I'd like a re-examination of the Farm Bill. I would like to see the Department of Agriculture clarify its message, so that it was saying eat more plants and fewer animals. I would love to hear that blared from the rooftops. I'd like to see stricter enforcement of antibiotic and hormone use in animals. In this country, you can't blame people for figuring out clever ways to make money, but if you charge industrial livestock producers for the environmental and health damage they're doing, meat becomes more expensive and so they can't sell as much. Eventually, everybody will be happier and healthier.
You talk in the book about losing weight when you cut meat out of your diet. How did you feel before you started this new way of eating versus how you feel now?
I don't think there's like a spring in my step. And I'm not going to give you some line about how I'm a new man, but I lost 15% of my body weight. I've been a runner practically my whole adult life and when I got heavy, my knees started to go and I started to feel slower and slower. When I run now I feel 15 years younger. And I do sleep a lot better and I did have to buy a new wardrobe, so that was very cool. Another sort of hidden benefit is that my eating has become even simpler. Yesterday I made vegetable soup. It took like 10 or 15 minutes to throw it together and it was really good. It's not that I wouldn't have done that before, but I would have thrown in a sausage or some bacon or a bunch of croutons and now it's like five ingredients: Carrot, potatoes, fennel, onion and split peas, plus barley and water.
How important is it to have really great ingredients when you're cooking simple food?
This stuff was completely not great ingredients, trust me. The split peas and the barley came from the cupboard and the vegetables are just from this place that's not very good and is a rip-off, but I walk past it on the way home. I'm not too cheap to go to the farmer's market, I'm just too lazy.
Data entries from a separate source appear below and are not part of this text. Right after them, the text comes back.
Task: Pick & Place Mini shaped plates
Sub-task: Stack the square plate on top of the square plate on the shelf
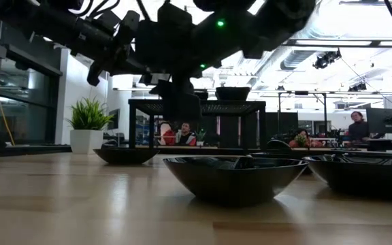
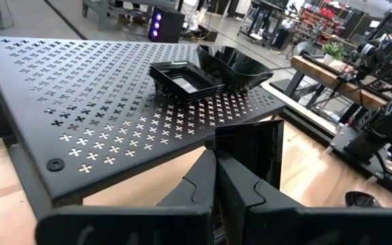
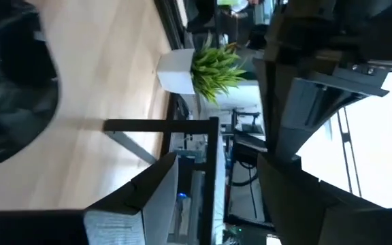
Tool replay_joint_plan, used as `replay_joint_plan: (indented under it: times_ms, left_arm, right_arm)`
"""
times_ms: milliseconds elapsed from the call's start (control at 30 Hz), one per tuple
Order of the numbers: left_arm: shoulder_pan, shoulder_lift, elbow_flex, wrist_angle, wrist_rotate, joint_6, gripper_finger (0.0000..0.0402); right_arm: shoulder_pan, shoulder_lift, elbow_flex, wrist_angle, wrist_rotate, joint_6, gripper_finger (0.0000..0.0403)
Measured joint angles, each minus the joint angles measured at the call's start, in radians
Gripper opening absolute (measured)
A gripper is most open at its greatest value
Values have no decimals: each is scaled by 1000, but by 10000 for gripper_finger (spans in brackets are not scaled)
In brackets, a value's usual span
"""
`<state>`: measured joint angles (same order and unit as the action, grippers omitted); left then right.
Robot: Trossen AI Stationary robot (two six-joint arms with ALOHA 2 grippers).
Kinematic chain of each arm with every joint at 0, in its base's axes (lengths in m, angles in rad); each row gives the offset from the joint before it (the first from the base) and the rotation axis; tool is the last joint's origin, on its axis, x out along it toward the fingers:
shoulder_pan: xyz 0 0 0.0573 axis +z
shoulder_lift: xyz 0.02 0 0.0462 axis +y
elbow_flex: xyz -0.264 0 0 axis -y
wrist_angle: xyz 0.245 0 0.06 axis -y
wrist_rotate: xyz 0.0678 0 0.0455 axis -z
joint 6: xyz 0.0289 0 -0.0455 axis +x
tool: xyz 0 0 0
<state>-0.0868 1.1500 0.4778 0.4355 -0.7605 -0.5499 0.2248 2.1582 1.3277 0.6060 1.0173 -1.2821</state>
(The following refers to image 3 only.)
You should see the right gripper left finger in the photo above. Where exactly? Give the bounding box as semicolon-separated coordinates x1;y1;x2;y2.
0;152;180;245

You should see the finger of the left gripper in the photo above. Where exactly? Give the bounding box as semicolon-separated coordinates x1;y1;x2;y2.
276;64;391;161
253;59;285;154

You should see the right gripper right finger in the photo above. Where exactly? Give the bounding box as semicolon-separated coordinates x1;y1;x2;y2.
257;155;392;245

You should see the artificial plant in white pot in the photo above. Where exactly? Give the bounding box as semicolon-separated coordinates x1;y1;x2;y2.
156;32;248;105

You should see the black perforated metal shelf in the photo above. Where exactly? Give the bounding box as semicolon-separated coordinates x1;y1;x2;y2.
103;117;220;245

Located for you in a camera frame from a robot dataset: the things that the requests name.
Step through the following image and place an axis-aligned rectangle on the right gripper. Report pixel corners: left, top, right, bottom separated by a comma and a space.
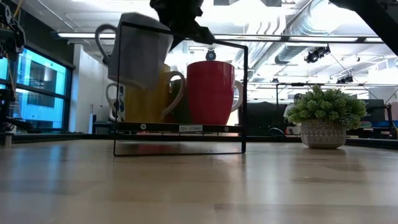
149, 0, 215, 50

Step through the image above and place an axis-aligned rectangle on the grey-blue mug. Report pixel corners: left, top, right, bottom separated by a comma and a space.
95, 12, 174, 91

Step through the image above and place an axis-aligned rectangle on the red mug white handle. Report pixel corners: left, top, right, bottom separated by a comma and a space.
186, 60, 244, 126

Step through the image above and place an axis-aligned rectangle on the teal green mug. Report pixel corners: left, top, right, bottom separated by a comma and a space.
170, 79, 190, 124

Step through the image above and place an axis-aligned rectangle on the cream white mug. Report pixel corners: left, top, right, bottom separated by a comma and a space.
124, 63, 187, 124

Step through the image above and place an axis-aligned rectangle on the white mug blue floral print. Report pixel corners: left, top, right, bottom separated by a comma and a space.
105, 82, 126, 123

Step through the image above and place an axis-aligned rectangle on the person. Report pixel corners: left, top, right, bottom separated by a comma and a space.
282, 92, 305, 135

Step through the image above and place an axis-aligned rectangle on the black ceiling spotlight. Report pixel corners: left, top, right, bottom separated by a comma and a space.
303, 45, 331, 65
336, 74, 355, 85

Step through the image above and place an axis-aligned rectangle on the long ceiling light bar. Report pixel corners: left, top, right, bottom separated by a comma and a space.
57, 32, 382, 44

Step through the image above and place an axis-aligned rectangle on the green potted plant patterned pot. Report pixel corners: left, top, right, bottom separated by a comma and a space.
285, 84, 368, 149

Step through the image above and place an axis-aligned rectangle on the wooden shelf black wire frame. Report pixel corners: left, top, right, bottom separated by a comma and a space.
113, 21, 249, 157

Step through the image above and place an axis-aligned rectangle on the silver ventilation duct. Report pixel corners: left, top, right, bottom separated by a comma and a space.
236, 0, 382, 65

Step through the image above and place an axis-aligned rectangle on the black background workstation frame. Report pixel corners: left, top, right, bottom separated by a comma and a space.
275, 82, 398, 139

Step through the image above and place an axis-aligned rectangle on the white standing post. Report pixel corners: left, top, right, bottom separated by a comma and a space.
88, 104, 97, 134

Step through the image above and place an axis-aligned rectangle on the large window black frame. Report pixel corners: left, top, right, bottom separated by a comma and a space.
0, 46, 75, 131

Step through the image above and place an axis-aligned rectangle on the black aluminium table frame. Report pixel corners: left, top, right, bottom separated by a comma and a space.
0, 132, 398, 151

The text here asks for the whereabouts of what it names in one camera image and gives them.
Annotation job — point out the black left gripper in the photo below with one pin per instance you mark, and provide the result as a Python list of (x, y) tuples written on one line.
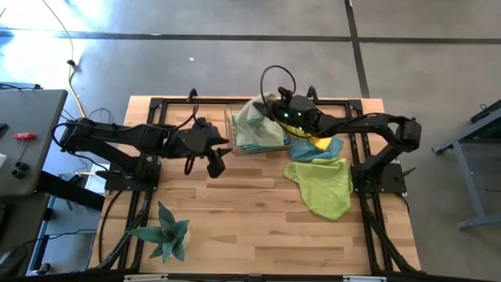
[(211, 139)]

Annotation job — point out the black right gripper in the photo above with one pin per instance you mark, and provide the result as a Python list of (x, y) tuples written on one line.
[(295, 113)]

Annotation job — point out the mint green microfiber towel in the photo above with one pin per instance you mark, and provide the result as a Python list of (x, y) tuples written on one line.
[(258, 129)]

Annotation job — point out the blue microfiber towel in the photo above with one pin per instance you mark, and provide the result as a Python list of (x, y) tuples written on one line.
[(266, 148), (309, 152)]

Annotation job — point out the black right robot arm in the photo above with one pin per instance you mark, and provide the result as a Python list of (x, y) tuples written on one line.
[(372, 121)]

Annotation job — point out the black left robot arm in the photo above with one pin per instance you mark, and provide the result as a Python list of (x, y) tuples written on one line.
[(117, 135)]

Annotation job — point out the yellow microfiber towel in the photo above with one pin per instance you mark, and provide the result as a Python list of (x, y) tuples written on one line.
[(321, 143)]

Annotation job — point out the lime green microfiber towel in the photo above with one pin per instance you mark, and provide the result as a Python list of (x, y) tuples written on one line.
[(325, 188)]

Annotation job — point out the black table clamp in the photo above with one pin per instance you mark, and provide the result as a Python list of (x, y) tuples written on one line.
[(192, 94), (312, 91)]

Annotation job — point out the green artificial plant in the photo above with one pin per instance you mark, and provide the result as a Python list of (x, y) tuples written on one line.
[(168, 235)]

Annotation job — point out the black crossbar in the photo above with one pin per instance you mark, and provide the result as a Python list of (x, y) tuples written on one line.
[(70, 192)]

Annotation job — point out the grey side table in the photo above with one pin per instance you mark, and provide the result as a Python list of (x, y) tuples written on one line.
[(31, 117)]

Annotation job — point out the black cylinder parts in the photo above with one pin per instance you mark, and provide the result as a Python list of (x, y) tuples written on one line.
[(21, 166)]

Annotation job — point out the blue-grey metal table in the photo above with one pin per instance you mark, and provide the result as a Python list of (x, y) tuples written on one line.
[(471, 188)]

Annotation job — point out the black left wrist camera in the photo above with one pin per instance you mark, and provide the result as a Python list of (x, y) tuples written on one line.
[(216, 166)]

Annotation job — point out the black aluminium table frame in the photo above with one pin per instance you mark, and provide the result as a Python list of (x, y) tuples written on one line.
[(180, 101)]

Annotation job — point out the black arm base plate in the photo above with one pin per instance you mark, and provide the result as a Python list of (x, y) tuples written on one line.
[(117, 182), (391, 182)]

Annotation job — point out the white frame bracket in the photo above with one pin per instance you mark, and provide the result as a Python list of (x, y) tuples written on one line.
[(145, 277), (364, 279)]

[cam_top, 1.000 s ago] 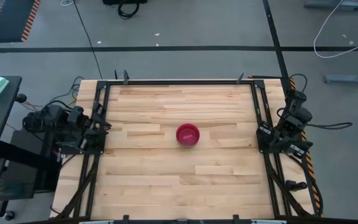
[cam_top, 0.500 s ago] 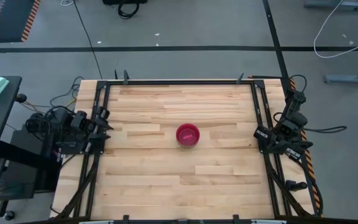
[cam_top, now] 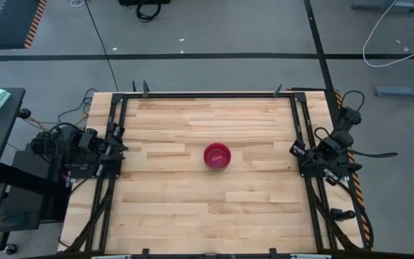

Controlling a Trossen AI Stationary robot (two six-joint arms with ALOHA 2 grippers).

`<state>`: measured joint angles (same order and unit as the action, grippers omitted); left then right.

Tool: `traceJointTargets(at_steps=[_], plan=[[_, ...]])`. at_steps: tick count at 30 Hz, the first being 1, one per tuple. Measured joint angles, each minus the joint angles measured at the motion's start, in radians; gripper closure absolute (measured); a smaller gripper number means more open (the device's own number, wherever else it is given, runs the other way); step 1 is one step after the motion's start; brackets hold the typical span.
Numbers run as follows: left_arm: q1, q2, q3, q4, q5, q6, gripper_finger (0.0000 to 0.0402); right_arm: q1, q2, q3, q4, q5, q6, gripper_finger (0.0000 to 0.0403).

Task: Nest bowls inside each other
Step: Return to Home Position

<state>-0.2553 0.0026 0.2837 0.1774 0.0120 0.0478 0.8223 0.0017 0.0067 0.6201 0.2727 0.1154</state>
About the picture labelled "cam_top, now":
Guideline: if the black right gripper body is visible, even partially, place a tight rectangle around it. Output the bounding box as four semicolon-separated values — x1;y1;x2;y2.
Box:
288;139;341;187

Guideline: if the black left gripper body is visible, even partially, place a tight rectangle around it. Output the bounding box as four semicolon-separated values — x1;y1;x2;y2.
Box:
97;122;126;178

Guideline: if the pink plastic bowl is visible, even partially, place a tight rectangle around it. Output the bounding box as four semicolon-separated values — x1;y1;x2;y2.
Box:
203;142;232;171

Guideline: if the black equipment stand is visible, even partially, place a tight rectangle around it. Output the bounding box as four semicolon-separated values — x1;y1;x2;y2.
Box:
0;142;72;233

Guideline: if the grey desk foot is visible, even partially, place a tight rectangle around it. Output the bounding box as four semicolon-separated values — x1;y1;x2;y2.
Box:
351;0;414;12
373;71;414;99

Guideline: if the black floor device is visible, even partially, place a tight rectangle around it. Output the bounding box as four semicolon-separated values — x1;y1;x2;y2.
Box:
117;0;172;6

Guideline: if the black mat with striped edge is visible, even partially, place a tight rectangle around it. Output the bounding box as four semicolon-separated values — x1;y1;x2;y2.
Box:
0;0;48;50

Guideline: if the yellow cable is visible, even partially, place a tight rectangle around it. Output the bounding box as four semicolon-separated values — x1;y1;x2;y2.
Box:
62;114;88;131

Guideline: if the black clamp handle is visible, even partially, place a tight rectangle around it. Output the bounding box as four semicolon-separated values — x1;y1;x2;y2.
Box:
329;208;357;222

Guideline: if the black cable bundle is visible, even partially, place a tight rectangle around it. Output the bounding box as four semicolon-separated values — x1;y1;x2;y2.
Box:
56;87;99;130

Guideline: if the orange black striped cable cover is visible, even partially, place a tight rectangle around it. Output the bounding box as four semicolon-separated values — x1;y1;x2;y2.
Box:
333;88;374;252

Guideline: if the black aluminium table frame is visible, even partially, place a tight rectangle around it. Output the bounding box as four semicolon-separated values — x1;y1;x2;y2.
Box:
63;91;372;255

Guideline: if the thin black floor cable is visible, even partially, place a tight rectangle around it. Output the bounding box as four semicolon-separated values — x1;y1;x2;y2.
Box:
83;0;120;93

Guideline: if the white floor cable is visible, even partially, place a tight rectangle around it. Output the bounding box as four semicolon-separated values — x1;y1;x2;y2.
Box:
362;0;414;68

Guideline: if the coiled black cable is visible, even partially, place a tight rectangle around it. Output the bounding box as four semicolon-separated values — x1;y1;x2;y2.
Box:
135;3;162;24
But isn't buying local touted by the sustainable food movement?
I just don't think it's realistic. We should be eating as locally and seasonally as possible no argument there. But someone who says we should eat only foods from within 100 miles - that's stupid. I don't want asparagus from Peru in December; I want collard greens from North Carolina because I consider that local. It can be better without us being extreme in our demands.
Why did you scale back the meat recipes in your new edition of How to Cook Everything?
I sat there thinking, do we really need 200 chicken recipes? Maybe 125 to 150 is enough. A really key moment was also a report I read that said 18% of climate changing gases are directly or indirectly caused by industrial livestock production. If you take it seriously, it's mind boggling. Do you want to torture animals? Do you want to spew filth into the environment and into the air? Do you want to eat in a way that's really unhealthy?
How much influence can cookbook authors really have over the way people eat in America?
I've always thought if you could get people to cook, they would eat more sanely. That's kind of where it's at for me. To me it's incredible that something like instant oatmeal exists when normal oatmeal takes six minutes to cook. Starbucks is now selling what amounts to instant oatmeal for four bucks. People can make oatmeal for 20 cents. Just getting people to make themselves oatmeal in the morning I think that's a pretty noble goal.
Do you think we're on the cusp of a revolution in how we eat?
My gut tells me we're in the best place we've been in my lifetime. For the first time, the pendulum has been moving the other way. I have watched the world of restaurants and cooking and chefs for 30 years now. And at the beginning, I was a decent journalist and I could write, but basically [editors ] wanted me to interview chefs and write about food as art and all this other crap. I've seen the move to simplicity. I'll be disappointed if five years from now, we're not having this discussion in a different way.